The problem> Pull out every line of the listing below where "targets" appears.

Materials provided>

== Segment start ==

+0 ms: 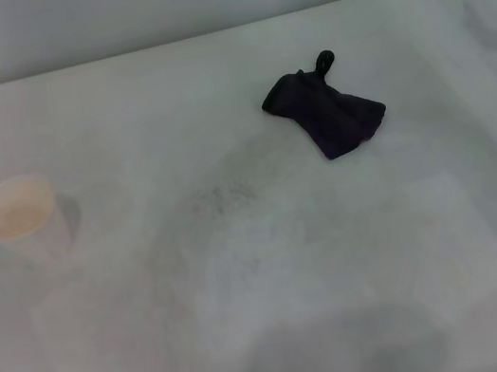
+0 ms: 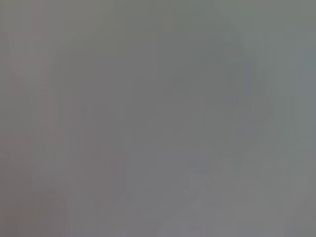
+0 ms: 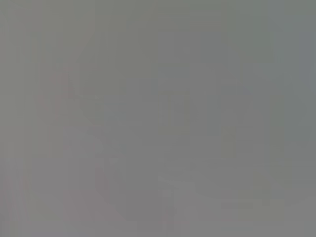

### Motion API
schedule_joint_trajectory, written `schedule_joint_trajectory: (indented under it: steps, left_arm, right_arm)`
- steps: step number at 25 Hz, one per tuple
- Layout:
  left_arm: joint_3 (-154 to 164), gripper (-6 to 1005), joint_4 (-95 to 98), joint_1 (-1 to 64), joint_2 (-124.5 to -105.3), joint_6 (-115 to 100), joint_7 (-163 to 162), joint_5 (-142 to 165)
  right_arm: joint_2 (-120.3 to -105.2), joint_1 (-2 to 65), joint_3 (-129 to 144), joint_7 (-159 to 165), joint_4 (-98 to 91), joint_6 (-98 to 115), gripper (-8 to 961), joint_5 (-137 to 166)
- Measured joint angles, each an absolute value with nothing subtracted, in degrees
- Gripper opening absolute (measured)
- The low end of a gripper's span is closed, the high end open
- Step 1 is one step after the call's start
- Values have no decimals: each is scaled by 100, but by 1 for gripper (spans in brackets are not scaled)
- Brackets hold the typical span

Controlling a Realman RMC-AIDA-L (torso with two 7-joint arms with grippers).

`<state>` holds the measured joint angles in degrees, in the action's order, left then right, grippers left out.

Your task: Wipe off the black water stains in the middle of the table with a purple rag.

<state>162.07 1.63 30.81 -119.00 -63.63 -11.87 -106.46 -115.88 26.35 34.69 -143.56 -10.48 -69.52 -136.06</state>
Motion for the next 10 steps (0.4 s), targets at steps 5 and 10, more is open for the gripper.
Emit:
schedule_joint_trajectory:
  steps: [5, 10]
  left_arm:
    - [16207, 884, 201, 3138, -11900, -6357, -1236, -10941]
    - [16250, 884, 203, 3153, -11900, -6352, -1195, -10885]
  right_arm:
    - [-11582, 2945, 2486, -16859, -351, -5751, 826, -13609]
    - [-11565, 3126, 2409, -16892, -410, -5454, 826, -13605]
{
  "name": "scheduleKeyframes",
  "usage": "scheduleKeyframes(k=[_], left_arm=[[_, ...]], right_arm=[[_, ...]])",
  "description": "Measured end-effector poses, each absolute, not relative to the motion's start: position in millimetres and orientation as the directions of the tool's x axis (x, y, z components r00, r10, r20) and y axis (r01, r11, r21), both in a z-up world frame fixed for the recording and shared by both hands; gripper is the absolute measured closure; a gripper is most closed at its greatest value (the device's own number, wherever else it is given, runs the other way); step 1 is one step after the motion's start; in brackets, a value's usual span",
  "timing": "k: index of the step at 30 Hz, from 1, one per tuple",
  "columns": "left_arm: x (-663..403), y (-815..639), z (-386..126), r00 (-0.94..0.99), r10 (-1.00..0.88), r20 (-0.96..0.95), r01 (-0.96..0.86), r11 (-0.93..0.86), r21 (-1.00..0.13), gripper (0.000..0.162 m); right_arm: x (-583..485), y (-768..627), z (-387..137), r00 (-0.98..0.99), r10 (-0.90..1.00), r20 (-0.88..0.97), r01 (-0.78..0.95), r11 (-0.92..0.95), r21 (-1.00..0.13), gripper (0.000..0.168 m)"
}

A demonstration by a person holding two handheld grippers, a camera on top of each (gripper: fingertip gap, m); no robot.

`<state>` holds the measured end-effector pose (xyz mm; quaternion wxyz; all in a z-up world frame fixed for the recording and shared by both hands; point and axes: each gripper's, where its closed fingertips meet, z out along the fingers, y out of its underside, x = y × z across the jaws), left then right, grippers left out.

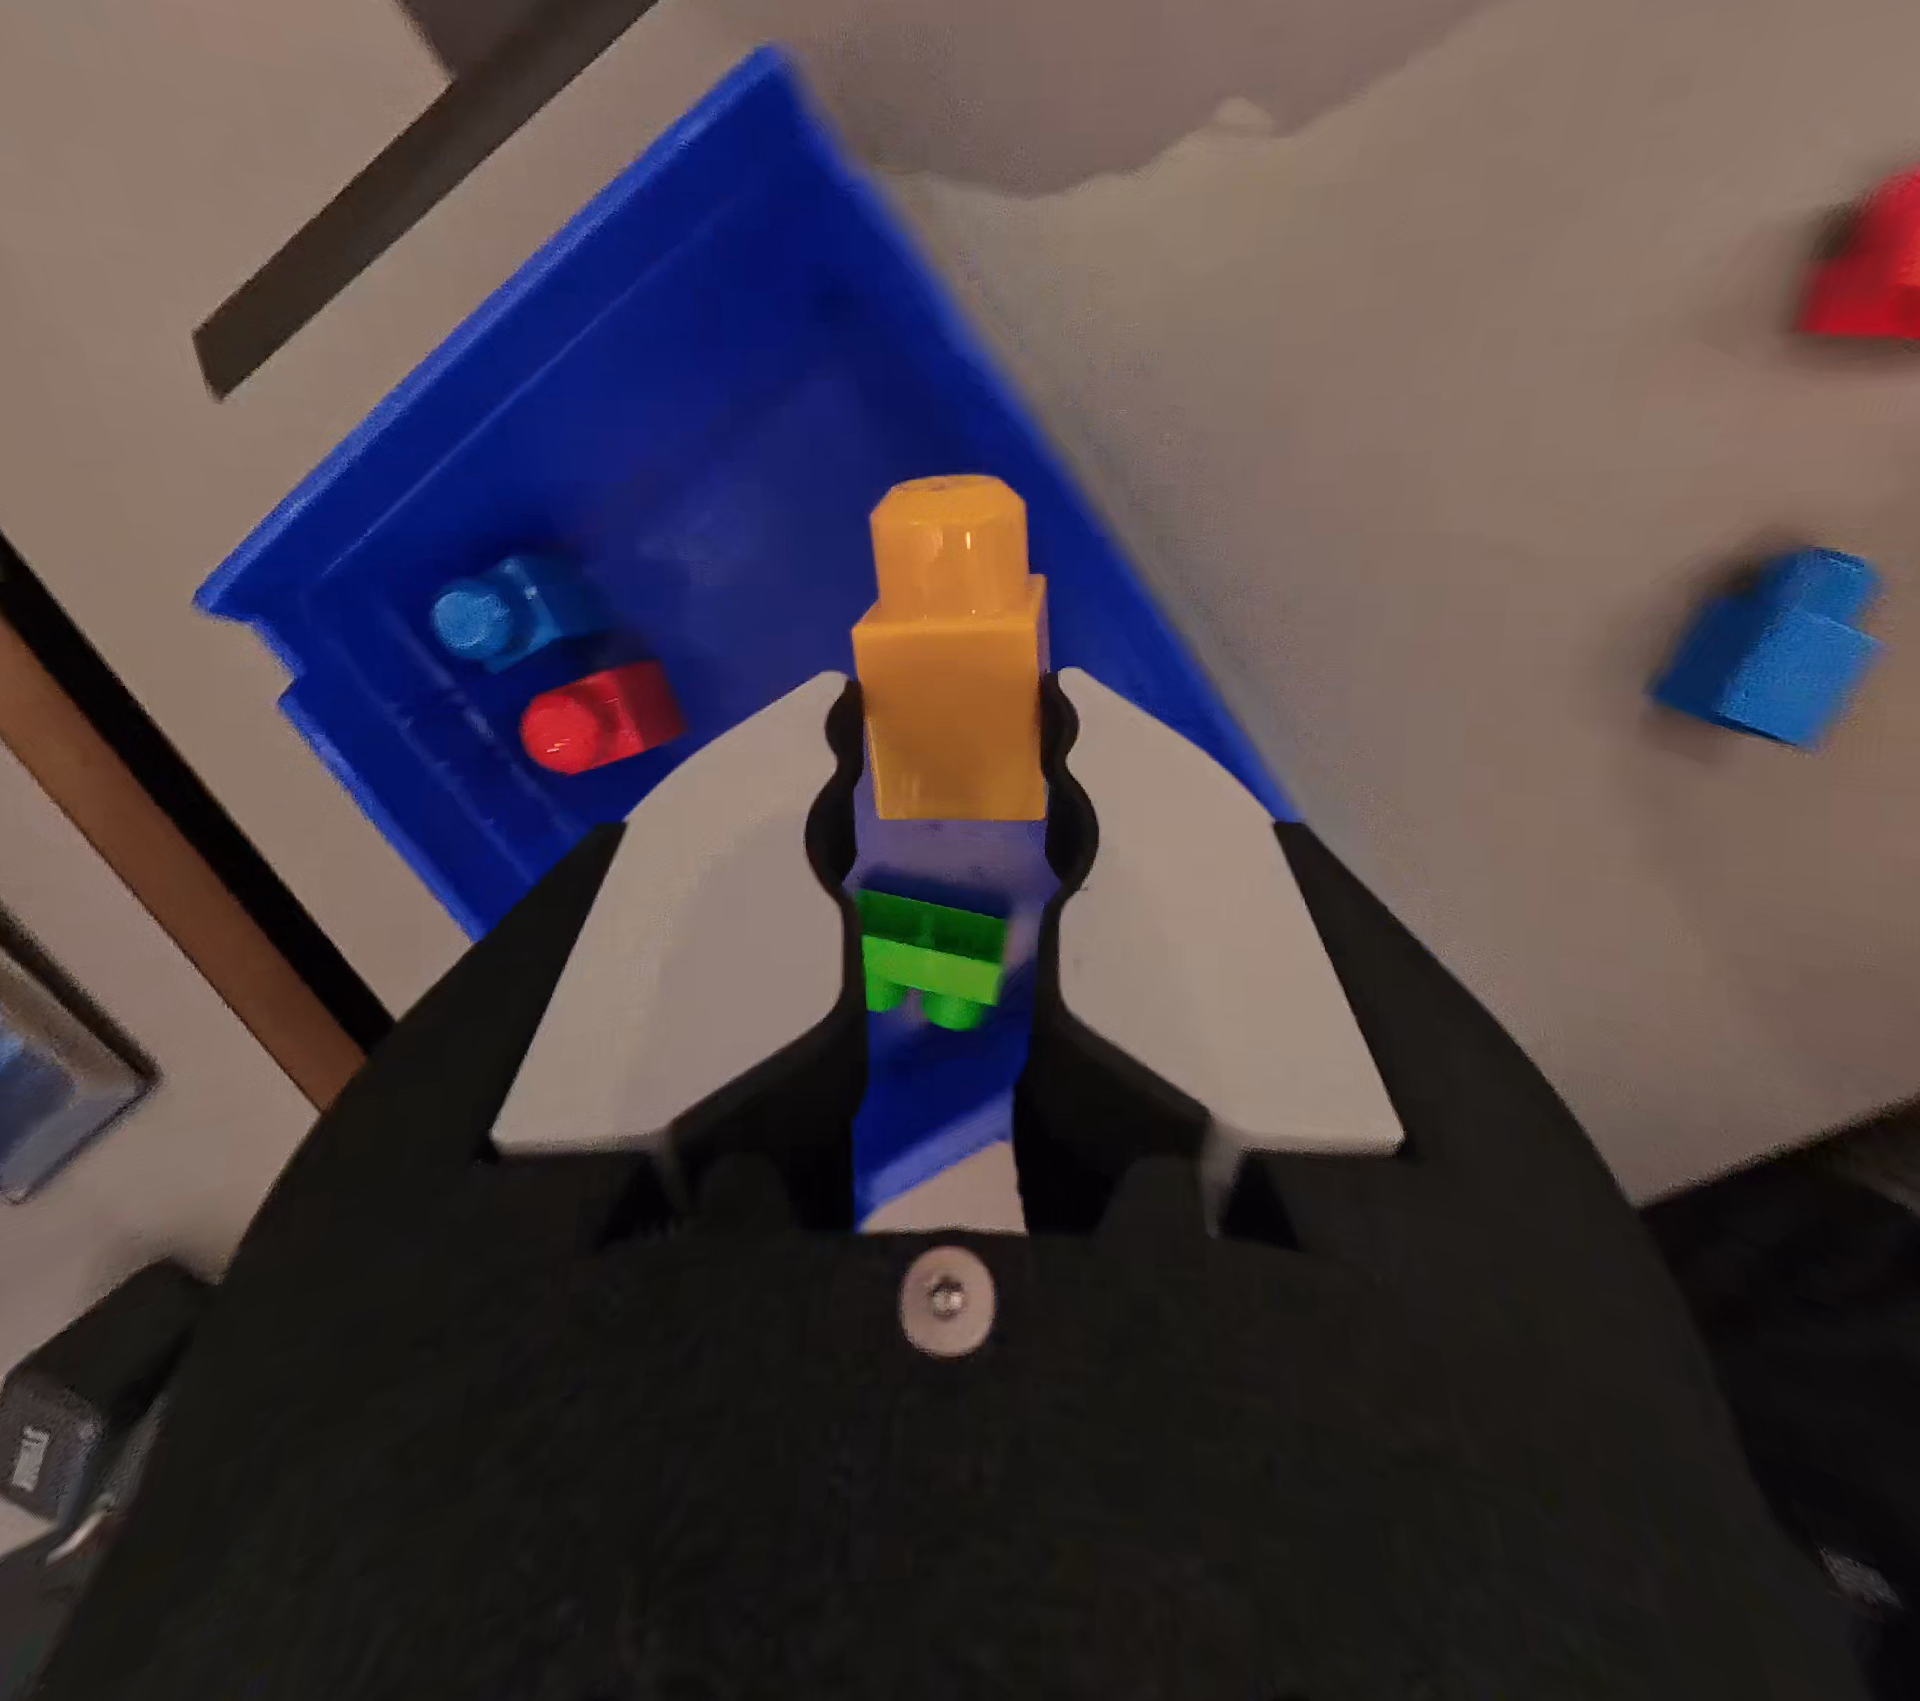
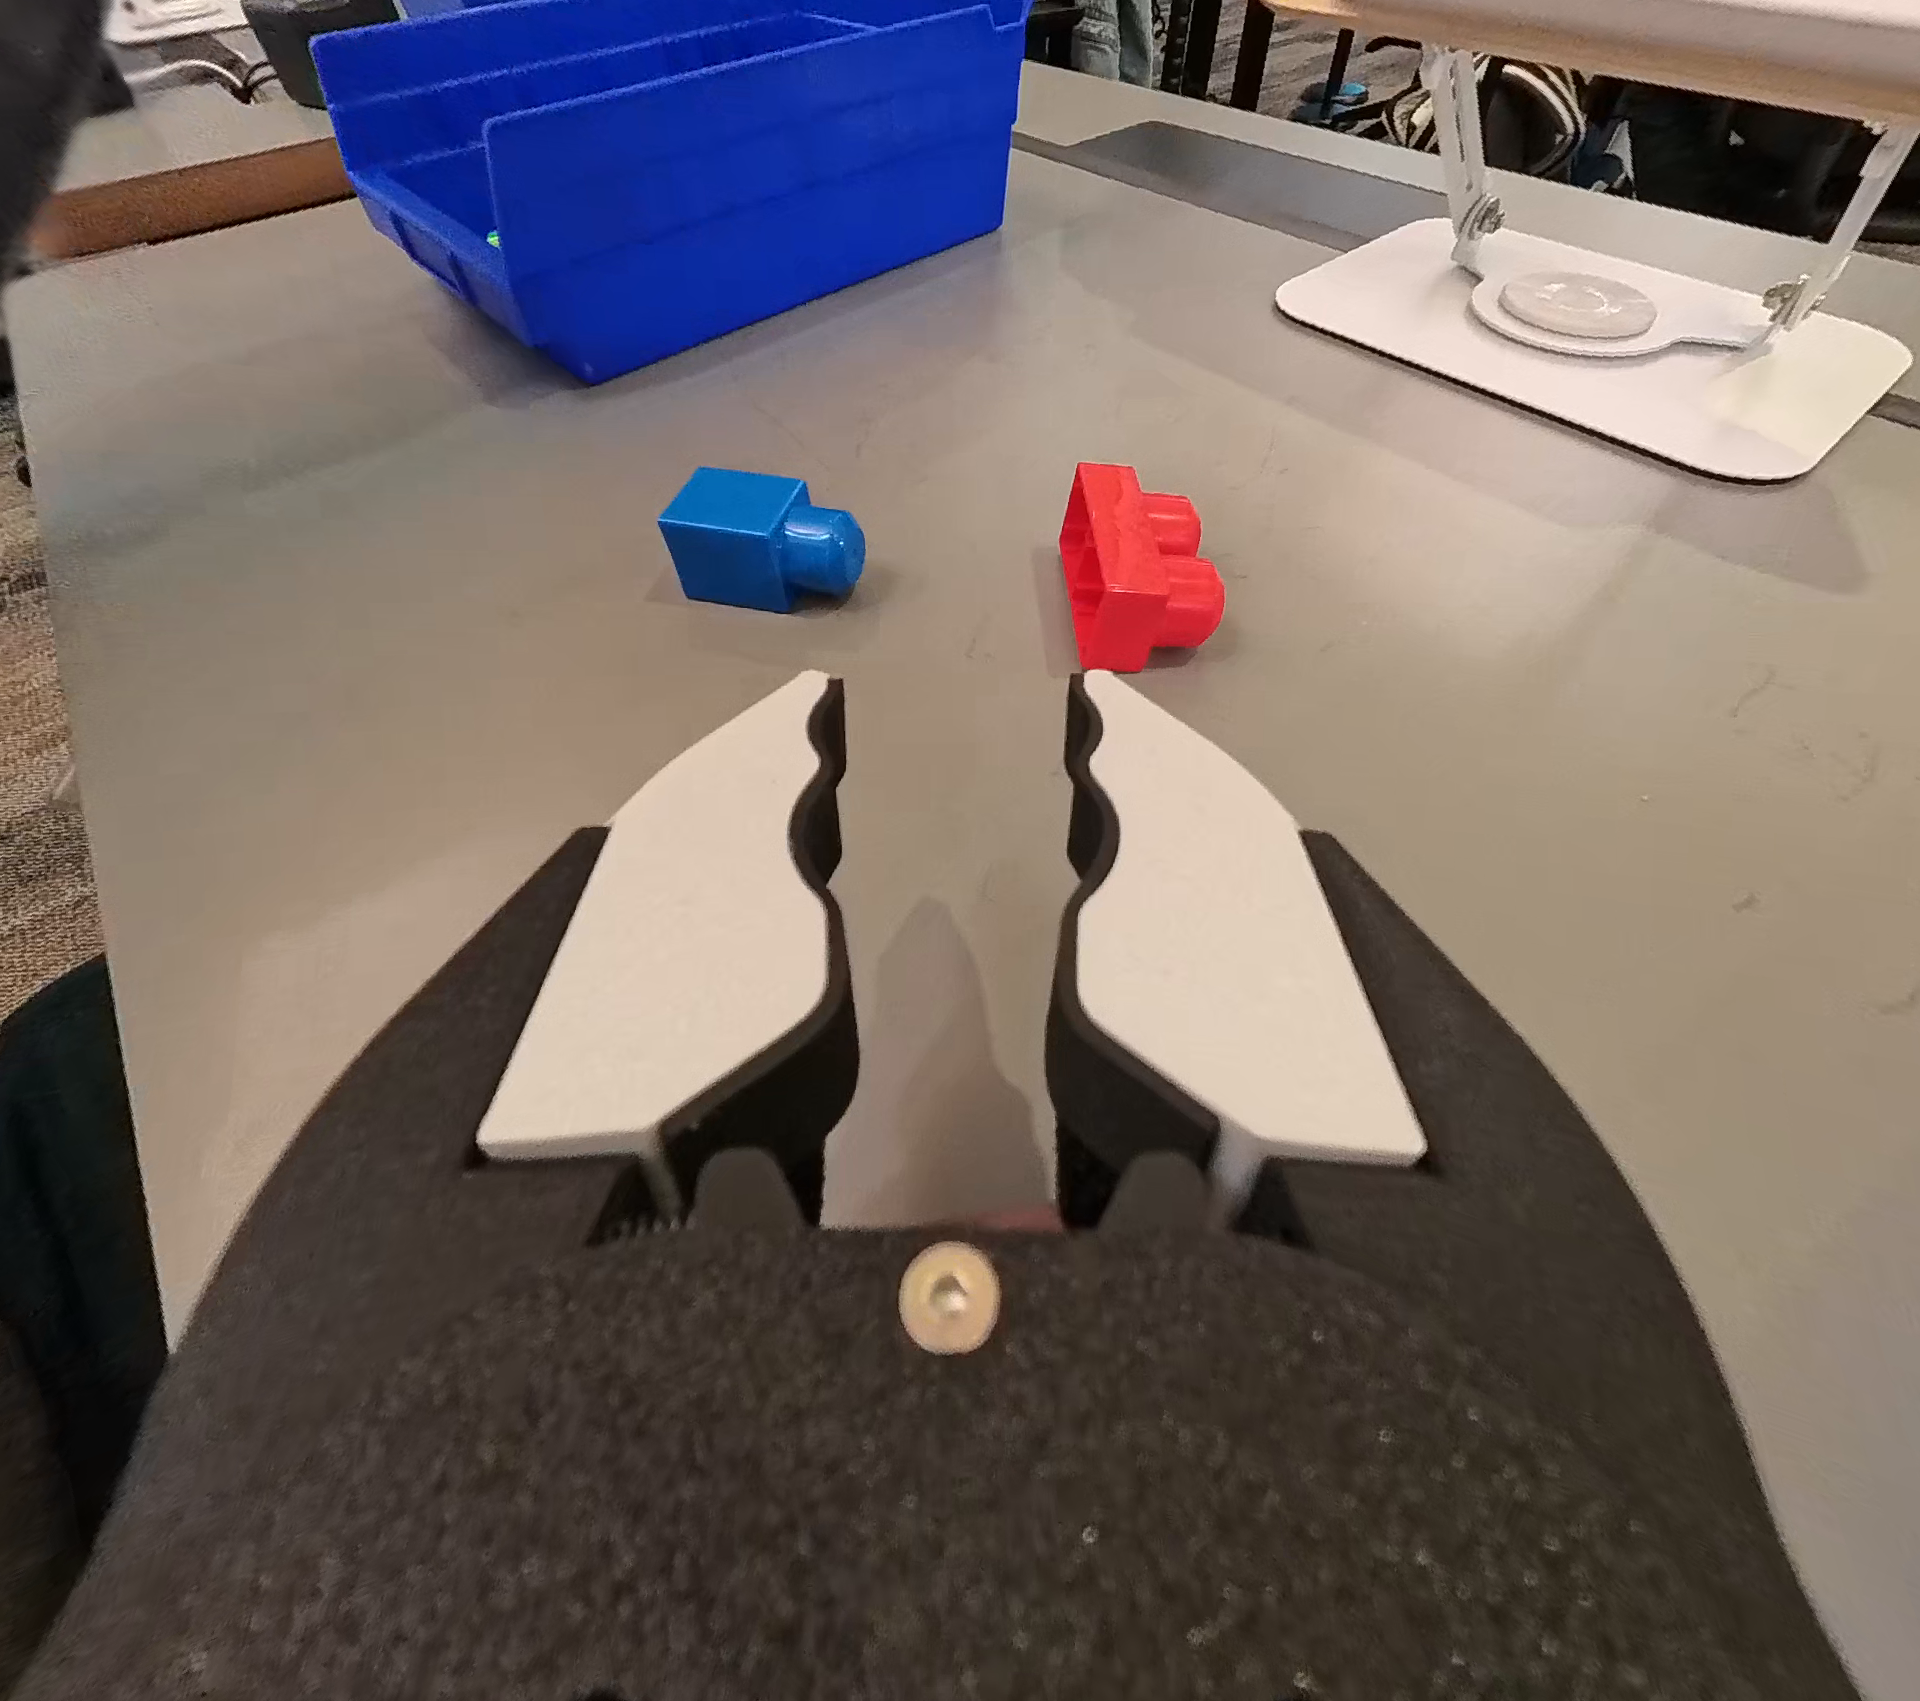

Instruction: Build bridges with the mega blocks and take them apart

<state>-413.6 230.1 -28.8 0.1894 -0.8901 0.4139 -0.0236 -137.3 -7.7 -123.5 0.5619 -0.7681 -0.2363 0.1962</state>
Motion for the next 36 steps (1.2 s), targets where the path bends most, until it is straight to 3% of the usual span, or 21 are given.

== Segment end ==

Response below>
Motion for the next 10 steps (0.4 s), targets at steps 5 and 10, more is open for the gripper.
Motion for the next 36 steps (1.2 s), targets where the path bends most, until it is straight to 3% of the usual span, or 21 are given.

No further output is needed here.